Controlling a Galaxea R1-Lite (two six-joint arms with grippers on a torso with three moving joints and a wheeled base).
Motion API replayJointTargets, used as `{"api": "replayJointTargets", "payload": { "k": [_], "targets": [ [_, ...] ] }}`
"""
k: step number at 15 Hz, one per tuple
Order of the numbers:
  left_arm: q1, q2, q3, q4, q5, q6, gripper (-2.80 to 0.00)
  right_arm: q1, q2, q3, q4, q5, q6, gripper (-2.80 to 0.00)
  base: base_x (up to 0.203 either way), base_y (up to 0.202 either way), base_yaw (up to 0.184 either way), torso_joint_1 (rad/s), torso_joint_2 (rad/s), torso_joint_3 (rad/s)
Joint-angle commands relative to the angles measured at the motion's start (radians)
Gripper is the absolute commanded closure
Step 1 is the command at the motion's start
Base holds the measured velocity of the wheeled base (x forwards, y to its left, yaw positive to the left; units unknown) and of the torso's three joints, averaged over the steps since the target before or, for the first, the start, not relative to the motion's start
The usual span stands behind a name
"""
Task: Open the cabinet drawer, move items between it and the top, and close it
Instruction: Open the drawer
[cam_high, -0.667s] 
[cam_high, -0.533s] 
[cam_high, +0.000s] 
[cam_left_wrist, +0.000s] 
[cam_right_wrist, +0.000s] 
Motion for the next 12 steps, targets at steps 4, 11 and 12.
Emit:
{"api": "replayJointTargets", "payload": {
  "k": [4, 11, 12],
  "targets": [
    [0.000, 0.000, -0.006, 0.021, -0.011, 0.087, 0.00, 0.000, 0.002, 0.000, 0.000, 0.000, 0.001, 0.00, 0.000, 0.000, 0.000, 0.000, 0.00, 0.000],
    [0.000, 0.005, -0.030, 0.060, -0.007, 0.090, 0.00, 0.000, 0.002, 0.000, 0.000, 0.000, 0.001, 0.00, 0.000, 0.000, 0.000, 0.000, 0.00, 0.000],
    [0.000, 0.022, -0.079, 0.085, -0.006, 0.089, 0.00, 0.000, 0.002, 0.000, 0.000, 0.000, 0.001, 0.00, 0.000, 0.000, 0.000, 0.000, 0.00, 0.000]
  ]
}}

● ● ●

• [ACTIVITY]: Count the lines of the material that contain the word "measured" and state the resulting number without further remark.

• [ANSWER FOR THE TASK]: 2